RECORDS FOR THE EXERCISE:
-- -- --

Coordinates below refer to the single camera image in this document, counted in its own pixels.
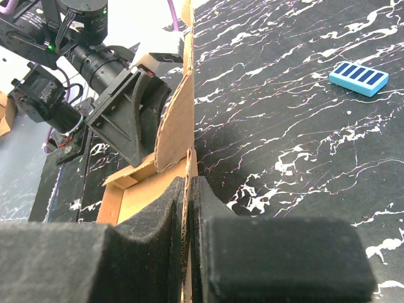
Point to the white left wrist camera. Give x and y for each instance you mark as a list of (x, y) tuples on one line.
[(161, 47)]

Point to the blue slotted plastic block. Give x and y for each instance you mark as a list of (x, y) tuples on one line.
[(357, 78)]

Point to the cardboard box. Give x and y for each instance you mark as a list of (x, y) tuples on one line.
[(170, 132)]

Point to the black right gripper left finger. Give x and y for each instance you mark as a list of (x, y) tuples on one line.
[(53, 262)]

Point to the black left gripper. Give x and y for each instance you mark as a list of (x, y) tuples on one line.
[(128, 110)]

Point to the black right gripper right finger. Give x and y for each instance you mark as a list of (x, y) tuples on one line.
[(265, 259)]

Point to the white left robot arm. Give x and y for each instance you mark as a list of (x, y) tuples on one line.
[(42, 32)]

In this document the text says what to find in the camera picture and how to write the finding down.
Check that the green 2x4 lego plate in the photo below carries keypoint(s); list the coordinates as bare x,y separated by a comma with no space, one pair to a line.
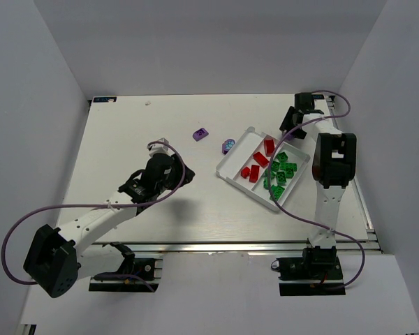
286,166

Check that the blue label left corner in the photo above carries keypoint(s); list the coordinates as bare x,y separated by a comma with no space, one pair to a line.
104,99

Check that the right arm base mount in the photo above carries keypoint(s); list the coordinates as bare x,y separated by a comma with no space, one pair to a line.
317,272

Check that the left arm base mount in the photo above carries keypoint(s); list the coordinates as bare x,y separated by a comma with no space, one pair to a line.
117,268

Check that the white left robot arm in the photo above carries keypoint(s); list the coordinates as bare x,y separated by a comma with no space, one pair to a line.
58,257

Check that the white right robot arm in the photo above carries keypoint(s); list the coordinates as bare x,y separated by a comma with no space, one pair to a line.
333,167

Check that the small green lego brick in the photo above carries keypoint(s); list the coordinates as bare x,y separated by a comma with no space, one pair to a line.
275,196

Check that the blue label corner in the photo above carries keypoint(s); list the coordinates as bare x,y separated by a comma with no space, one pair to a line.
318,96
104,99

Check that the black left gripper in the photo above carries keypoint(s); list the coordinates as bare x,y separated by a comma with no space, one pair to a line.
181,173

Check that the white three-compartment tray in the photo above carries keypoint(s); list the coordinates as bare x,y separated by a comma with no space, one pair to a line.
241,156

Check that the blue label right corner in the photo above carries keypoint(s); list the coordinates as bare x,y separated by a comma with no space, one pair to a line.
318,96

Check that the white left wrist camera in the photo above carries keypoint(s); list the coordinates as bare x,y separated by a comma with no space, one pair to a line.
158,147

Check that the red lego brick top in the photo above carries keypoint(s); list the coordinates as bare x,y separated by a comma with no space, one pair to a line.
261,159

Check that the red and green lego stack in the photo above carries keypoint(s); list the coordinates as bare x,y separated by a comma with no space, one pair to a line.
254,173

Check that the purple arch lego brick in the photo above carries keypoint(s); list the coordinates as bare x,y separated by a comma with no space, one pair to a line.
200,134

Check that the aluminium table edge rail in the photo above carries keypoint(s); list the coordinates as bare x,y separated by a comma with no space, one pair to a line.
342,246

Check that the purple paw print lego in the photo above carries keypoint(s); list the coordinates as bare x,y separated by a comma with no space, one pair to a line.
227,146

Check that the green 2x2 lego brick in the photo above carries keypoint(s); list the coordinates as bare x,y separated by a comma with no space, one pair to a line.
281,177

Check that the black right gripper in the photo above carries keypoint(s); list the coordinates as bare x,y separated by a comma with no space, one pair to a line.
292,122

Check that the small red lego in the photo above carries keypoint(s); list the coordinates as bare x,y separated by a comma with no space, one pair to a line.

-- -- --

HOW TO COMPLETE THIS TASK: Output the listing above exactly as it stands; no picture should appear.

ANSWER:
Coordinates below refer to the single camera image in this document, counted in its own pixels.
Point to the white left wrist camera. Give x and y for each instance you mark as a list of (x, y) tuples on one line.
[(161, 47)]

Point to the blue slotted plastic block. Give x and y for each instance you mark as a list of (x, y) tuples on one line.
[(357, 78)]

Point to the cardboard box. Give x and y for each instance you mark as a list of (x, y) tuples on one line.
[(170, 132)]

Point to the black right gripper left finger. Give x and y for each instance you mark as a list of (x, y) tuples on one line.
[(53, 262)]

Point to the black left gripper. Give x and y for each instance you mark as a list of (x, y) tuples on one line.
[(128, 110)]

Point to the black right gripper right finger. Give x and y for each instance you mark as a list of (x, y) tuples on one line.
[(265, 259)]

Point to the white left robot arm. Give x and y for each instance you mark as a list of (x, y) tuples on one line.
[(42, 32)]

In this document the text says what to find in the camera picture and how to write the finding down.
Check that the green 2x4 lego plate in the photo below carries keypoint(s); list the coordinates as bare x,y separated by a comma with no space, one pair to a line.
286,166

Check that the blue label left corner in the photo above carries keypoint(s); list the coordinates as bare x,y separated by a comma with no space, one pair to a line.
104,99

Check that the right arm base mount in the photo above carries keypoint(s); list the coordinates as bare x,y separated by a comma with no space, one pair to a line.
317,272

Check that the left arm base mount in the photo above carries keypoint(s); list the coordinates as bare x,y separated by a comma with no space, one pair to a line.
117,268

Check that the white left robot arm in the photo above carries keypoint(s); list the coordinates as bare x,y separated by a comma with no space, one pair to a line.
58,257

Check that the white right robot arm in the photo above carries keypoint(s); list the coordinates as bare x,y separated by a comma with no space, one pair to a line.
333,167

Check that the small green lego brick in the photo above carries keypoint(s); list the coordinates as bare x,y separated by a comma with no space, one pair to a line.
275,196

Check that the blue label corner in the photo above carries keypoint(s); list the coordinates as bare x,y separated by a comma with no space, one pair to a line.
318,96
104,99

Check that the black left gripper in the photo above carries keypoint(s); list the coordinates as bare x,y separated by a comma with no space, one pair to a line.
181,173

Check that the white three-compartment tray in the photo above carries keypoint(s); list the coordinates as bare x,y separated by a comma with no space, one pair to a line.
241,156

Check that the blue label right corner in the photo above carries keypoint(s); list the coordinates as bare x,y separated by a comma with no space, one pair to a line.
318,96

Check that the white left wrist camera in the photo above carries keypoint(s); list the coordinates as bare x,y separated by a comma with no space, one pair to a line.
158,147

Check that the red lego brick top in the photo above carries keypoint(s); list the coordinates as bare x,y separated by a comma with no space, one pair to a line.
261,159

Check that the red and green lego stack in the photo above carries keypoint(s); list the coordinates as bare x,y separated by a comma with no space, one pair to a line.
254,173

Check that the purple arch lego brick in the photo above carries keypoint(s); list the coordinates as bare x,y separated by a comma with no space, one pair to a line.
200,134

Check that the aluminium table edge rail in the photo above carries keypoint(s); list the coordinates as bare x,y separated by a comma with no space, one pair to a line.
342,246

Check that the purple paw print lego in the photo above carries keypoint(s); list the coordinates as bare x,y separated by a comma with no space, one pair to a line.
227,146

Check that the green 2x2 lego brick in the photo above carries keypoint(s); list the coordinates as bare x,y separated by a comma with no space, one pair to a line.
281,177

Check that the black right gripper in the photo above carries keypoint(s); list the coordinates as bare x,y separated by a comma with no space, one pair to a line.
292,122

Check that the small red lego in the photo above carries keypoint(s); list the coordinates as bare x,y separated by a comma with no space, one pair to a line.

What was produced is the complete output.